Ama, henüz döndüğüm şu kısacık tatilimde bir kez daha anladım ki etraf kötü!

Bireysel olarak kendini tutuyorsun da, kitlesel faaliyetlerde külliyen çuvallıyorsun. Sen yemem desen de eşin, dostun ziyadesiyle götürüyor. Bunca zaman bir dilim kepek ekmeği ile bir kibrit kutusu büyüklüğündeki peynirle doyan mide, doymayan gözle yarışamayınca, bir noktadan sonra haliyle bir çözülme oluyor.

“Amaaaaann”, diyorsun, “40 yılda bir tatile geldim!”

Yemezler!

Bana kalırsa, tatilde, insana ya bütün o mideye indirilenlerin hiç kalori muhteva etmediği ve vücudun yağ kitlesini teğet geçtiği gibi bir his ya da bir şuursuzluk hâsıl oluyor. Yoksa, bu mütemadiyen yeme içme durumu başka türlü açıklanamaz. Öyle sık aralıklarla öyle alakasız şeyler tüketiliyor ki, gören de uzun süredir aç bırakıldığınızı sanır.
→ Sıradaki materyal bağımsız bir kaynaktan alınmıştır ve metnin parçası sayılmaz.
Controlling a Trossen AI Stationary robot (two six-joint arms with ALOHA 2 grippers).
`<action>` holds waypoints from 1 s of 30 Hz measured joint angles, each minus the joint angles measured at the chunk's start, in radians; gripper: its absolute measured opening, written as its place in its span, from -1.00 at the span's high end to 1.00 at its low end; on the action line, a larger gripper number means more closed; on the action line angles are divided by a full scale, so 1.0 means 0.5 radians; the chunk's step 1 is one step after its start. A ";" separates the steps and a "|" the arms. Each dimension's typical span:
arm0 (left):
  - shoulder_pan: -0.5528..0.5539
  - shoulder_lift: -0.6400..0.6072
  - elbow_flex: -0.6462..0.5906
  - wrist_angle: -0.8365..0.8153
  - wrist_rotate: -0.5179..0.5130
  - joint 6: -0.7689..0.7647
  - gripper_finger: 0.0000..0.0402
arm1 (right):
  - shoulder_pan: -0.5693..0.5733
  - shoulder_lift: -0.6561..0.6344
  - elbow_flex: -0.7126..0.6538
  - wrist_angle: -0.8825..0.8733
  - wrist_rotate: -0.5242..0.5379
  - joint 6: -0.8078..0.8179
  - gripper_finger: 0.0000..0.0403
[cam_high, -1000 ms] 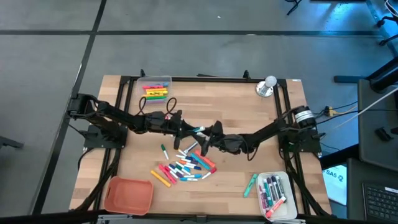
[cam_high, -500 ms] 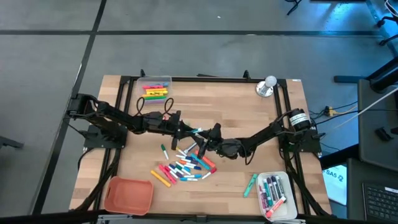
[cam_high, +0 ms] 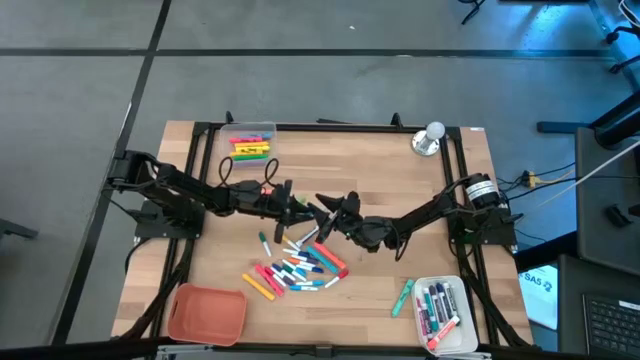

Hayır, deli gibi yüzülse falan, bu, olsa olsa kaybedilen enerjiyi yerine koyma çabasıdır diyeceğim ama o da değil! Zira üç tarafı denizlerle çevrili güzel ülkemin güzel insanlarının deniz alışkanlıkları da bir acayip.

Yalnızca kıyıda durup, uzun uzun düşündükten sonra vazgeçenler, ayağını sokup belli bir seviyeye gelene kadar, genelde kaba ettir o seviye, ıslanıp, üşüyüp geri dönenler, yürüyenler ve deniz ortasında öylece dikilenler… Ha, bir de iskeleden koşup koşup atlayanlar var. Yok yok, koşup koşup atlayan ve tırmanıp tekrar atlayanlar. Ama bütün bu saydıklarımın içinde en fazla enerji harcayanlar onlar bence. Çünkü, koşarken kaymamak, atlarken çakılmamak gibi kaygılardan ötürü vücutta strese bağlı bir bitkinlik oluşabilir. Bir de yılların eskitemediği bir deve güreşi geleneğimiz var. “Hala mı?” demeyin, valla yakinen tanık oldum. Onlar da fena güç sarf etmiyorlar hani.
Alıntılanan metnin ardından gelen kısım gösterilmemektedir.